Plotting time and space interactively is more complex. There are quite a few examples of how to visualise data over space and time here.

8.5 Questions

For the assignment, we will continue to focus on the United Kingdom as our geographical area of analysis. For this section, we will use Google Mobility data for the UK for 2021. It has the same format as the Google Mobility data for Italy used in this chapter. During this year the UK underwent a third national lockdown, limitations of gatherings and more.
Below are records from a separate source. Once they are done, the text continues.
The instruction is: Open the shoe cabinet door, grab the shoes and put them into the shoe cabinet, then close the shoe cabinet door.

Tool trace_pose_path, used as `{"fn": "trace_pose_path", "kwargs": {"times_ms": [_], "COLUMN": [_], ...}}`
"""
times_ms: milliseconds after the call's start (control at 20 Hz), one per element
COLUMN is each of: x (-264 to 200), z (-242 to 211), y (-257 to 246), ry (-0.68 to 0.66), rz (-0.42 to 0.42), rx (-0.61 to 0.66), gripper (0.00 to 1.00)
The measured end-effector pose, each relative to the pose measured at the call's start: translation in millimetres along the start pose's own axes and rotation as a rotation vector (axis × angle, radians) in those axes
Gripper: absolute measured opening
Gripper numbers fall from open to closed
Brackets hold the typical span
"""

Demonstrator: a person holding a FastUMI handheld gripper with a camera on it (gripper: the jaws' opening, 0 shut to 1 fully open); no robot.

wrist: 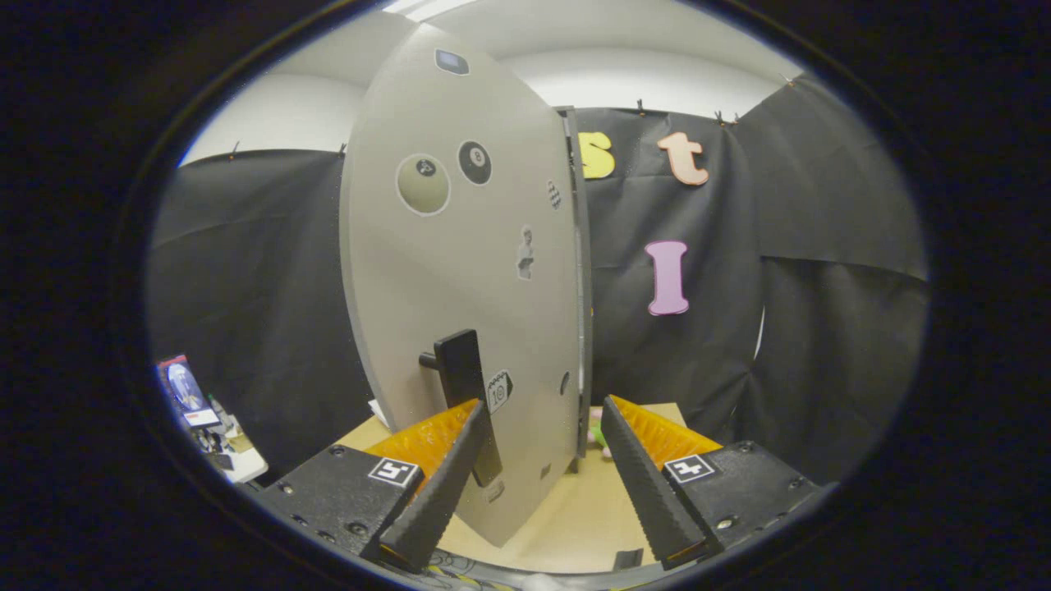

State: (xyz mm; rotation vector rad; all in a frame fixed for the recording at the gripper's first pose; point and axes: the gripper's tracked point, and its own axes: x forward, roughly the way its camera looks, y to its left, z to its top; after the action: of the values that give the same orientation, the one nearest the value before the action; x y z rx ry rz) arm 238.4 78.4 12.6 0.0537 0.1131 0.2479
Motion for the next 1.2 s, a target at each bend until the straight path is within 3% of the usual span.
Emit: {"fn": "trace_pose_path", "kwargs": {"times_ms": [350, 550, 900, 1200], "x": [66.5, 91.9, 93.2, 52.7], "z": [-4.5, 3.9, 3.9, 12.5], "y": [91.5, 123.9, 127.3, 100.7], "ry": [0.027, 0.011, 0.024, 0.003], "rz": [0.087, 0.082, 0.031, -0.099], "rx": [-0.029, -0.016, -0.017, 0.007], "gripper": [0.95, 0.99, 0.99, 0.99]}}
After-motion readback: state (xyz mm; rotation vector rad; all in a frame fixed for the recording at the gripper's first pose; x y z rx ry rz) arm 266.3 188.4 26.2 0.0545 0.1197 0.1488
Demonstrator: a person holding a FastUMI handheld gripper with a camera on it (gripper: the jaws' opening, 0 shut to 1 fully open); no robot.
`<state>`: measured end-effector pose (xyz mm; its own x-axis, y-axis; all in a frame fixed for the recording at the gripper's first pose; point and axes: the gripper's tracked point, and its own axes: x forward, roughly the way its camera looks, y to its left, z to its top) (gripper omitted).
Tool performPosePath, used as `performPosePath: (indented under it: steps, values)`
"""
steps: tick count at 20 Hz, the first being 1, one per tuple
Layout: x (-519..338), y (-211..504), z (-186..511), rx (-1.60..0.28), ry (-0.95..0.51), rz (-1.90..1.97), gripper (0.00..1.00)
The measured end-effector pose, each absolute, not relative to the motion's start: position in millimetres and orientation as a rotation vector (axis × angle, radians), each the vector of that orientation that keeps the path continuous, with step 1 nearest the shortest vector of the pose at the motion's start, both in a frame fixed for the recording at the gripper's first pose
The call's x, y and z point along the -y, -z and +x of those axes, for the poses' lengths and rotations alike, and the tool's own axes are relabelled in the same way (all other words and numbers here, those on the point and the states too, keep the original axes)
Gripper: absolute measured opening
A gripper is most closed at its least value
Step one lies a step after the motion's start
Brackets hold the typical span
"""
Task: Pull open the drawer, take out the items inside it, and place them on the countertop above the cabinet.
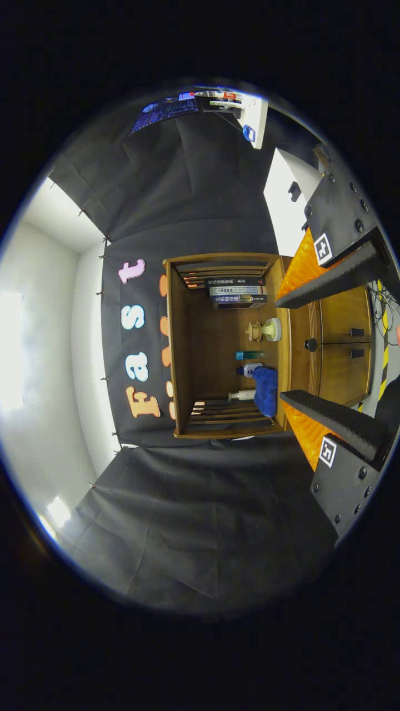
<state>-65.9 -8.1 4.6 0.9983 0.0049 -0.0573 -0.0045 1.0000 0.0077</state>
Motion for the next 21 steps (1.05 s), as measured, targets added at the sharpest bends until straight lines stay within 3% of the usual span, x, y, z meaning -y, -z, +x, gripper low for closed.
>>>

For details on the timeline you can have a look here.

Start by loading both the csv and geojsons.

mobility_gb <- read.csv("data/longitudinal-1/2021_GB_Region_Mobility_Report.csv", header = TRUE)

uk_iso3166 <- st_read("data/longitudinal-1/uk_projected_simplified.geojson")
Reading layer `uk_projected_simplified' from data source 
  `/Users/carmen/Documents/GitHub/r4ps/data/longitudinal-1/uk_projected_simplified.geojson' 
  using driver `GeoJSON'
Simple feature collection with 245 features and 4 fields (with 16 geometries empty)
Geometry type: MULTIPOLYGON
Dimension:     XY
Bounding box:  xmin: -50462.93 ymin: 5270.466 xmax: 655975.3 ymax: 1219809
Projected CRS: OSGB36 / British National Grid
  1. Chose three variables to focus on and plot them together using ggplot. Discuss what format the data and if you can see any shocks over time by referring to the UK COVID-19 timeline.

  2. Chose one variable and fit a linear, quadratic or spline model. Justify why you think this is the most appropriate and how you would interpret the resulting equation.

  3. Model both time and space: use ggplot to create a graph of the data by region or other geographical area. You can chose what to focus on here and do not necessarily need to use all the geographical classifications available to you. Analyse the trends that appear in your plot.

  4. Create a static or interactive map (bonus points) of your choice from the data.

Analyse and discuss what insights you obtain into people’s attitudes, concerns, and behaviors during the pandemic, as well as their response to interventions and policies.